Bi-Han did not answer; rather he grabbed the doctor by the arm.  “One false move, and I’ll kill you.”  Bi-Han headed out of the office the way he entered, dragging Dr. Gishi as he marched.
Almost immediately upon exiting the lab areas and into the tiled hall, Bi-Han was accosted by three guards.  Standing in a line, they were dressed in the same black business suits he had seen before, this time, though, wielding hand guns.
“This will only take a minute,” Bi-Han reassured the struggle doctor, before pushing him aside, under a glass table, knocking a vase onto the floor in the process.
Bi-Han stood firm, expecting a barrage of bullets from the weapons aimed at his chest.  He took a deep breath and heard an ear-popping “bang.”  But he did not move.
He ran at top speed at the three men.  He jumped, punching at the man in the center square in the jaw, while kicking the man to his right in the forehead.  The last man – dumbfounded that the intruder he had just shot was still fighting, much less standing – turned toward him, readjusting his firearm.  When he tried to readjust his stance though, he found his feet stuck to the tile.  Looking downward, he saw his fellow guards covered in a thin sheet of ice, frozen to the floor.
He shivered; whether out of fear or cold, he couldn’t say.
Bi-Han reached forward, grabbing the last standing guard around the neck.  There was an audible crackling sound as he gripped the man tighter.  Then there was a shatter as Bi-Han squeezed his hand tighter still, staring menacingly into the guard’s eyes as they slowly rolled back.
Bi-Han pulled his hand back quickly with a crack.  Dr. Gishi, still crying under the table, and the remaining two guards, cold and barely moving, stared up at Bi-Han, a head and spinal cord in his bloody hand.

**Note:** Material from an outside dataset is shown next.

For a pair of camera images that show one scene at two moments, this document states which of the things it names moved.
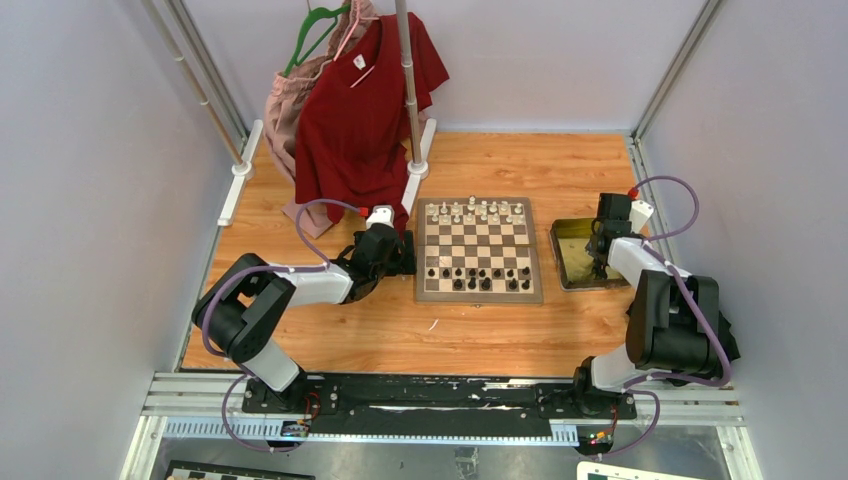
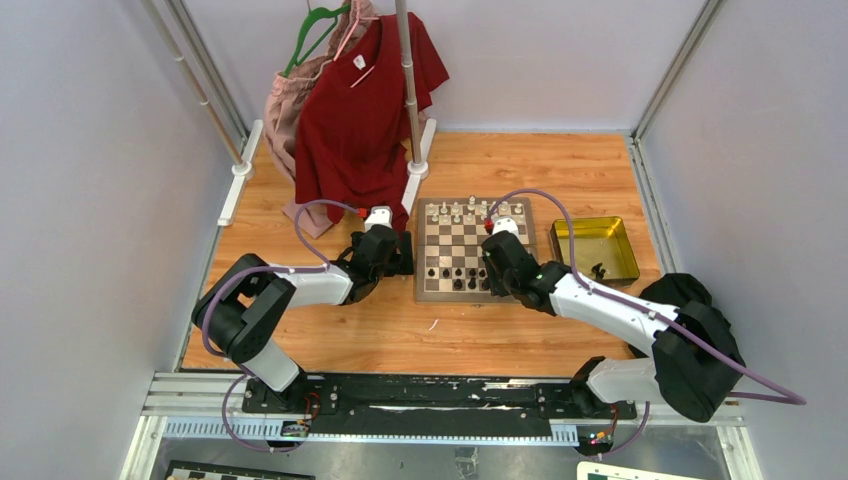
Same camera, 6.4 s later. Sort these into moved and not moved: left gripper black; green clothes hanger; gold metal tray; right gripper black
Moved: right gripper black
Not moved: green clothes hanger; gold metal tray; left gripper black

Bi-Han needed to only stare at Dr. Gishi who stood up, immediately, realizing now just how easily the man before him could make good on his promise to kill, and followed as he continued making his way out of the building.  “Who are you?  Who do you work for?”
“I am Sub-Zero.  And I am an operative for the Lin Kuei.”

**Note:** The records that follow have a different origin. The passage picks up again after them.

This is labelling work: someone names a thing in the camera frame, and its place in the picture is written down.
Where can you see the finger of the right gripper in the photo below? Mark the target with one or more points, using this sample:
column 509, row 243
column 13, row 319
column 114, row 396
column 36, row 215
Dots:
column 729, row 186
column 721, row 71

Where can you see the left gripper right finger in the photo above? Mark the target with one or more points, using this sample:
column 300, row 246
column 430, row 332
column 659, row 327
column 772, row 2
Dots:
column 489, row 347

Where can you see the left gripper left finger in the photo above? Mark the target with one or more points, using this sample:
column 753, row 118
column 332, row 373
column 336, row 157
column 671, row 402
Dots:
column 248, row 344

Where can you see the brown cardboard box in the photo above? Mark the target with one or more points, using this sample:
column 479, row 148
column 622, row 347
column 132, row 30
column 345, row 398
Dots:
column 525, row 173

Sub-Zero kept a tight grip on the doctor’s wrist as he led him through yet another series of corridors that Dr. Gishi himself had never used in his decades working for the firm.  And, within a few minutes Sub-Zero and Dr. Gishi were exiting Waza Technologies through a backdoor amongst at least a dozen trucks and trailers.
Noticing a group of guards diligently searching – no doubt for the Lin Kuei operative and his captive – Bi-Han kept a sharp finger on the doctor’s neck as a reminder of how too easy it would be to kill him.  Dr. Gishi kept quiet, and it wasn’t long before the two had found their way to a plain-looking, tan sedan, driven by a well-built man in a red long-sleeved t-shirt. 
Sub-Zero tossed the doctor into the back seat and hopped in right beside him.  The car sped away.
While the car was going at a speed unfamiliar to the aging doctor, he steadied himself enough to sit on the old, corduroy seats.  He looked over to see Sub-Zero reaching between two buttons in his shirt and removing a crushed bullet.  “Bullet-proof,” said Bi-Han with a smile as he unhooked a few buttons, pulling open his shirt revealing a kevlar vest.
Nearly an hour went by.  The man in the front seat turned his head slightly, revealing a small goatee and a ponytail.  He began to speak to Sub-Zero in Chinese, “I’m assuming this is the doctor, then?”
Sub-Zero nodded, without realizing that the driver had turned to look back at the road.  “He doesn’t speak Chinese, but his English is decent,” Bi-Han answered in Chinese.
“So he wouldn’t understand me if I told him that I had sex with his mother last night, Bi?” The man chuckled softly. 
Bi-Han nodded again, “I don’t know who you’d be without your sense of humor, Chan.”  Sub-Zero buckled his seatbelt and leaned back in his seat.  “When’s the plane leaving, again?”
“We’re heading to the airport now” began Chan.  “But only the doctor and I are leaving, you get to stay another evening.”
“The boss loves putting me to work, doesn’t he?”
“Of course; you control the cold!”  Chan raised an eyebrow.  “If I could shoot missiles out of my chest, I’m sure he’d send me instead.”  He reached back, over his shoulder, and handed Bi-Han a folded up piece of paper.
Bi-Han, unfolded and skimmed the message before him.  “So, why the Hasashis?”
“They’re Shirai Ryu,” responded Chan, matter-of-factly.
Bi-Han recognized that name: the Shirai Ryu had been rivals of the Lin Kuei for as long as the clans’ histories went back.  “Why just one family, though.”
Chan shrugged as the front door of the airport came into view, “I wouldn’t know; you know how tightlipped the boss has been since…”
“Since Tobias left.”  Bi-Han sighed: the Lin Kuei had been his family since he was very young, and to have one of his brothers-in-arms abandon the clan was an insult that still stung.
“From what I understand, the boss did it as a favor to you.  The rest of the Shirai Ryu are getting taken out tonight; but we all know you’d want first crack at Sasori.”  Chan pulled up to the sidewalk outside the airport, parking the car and opening the door.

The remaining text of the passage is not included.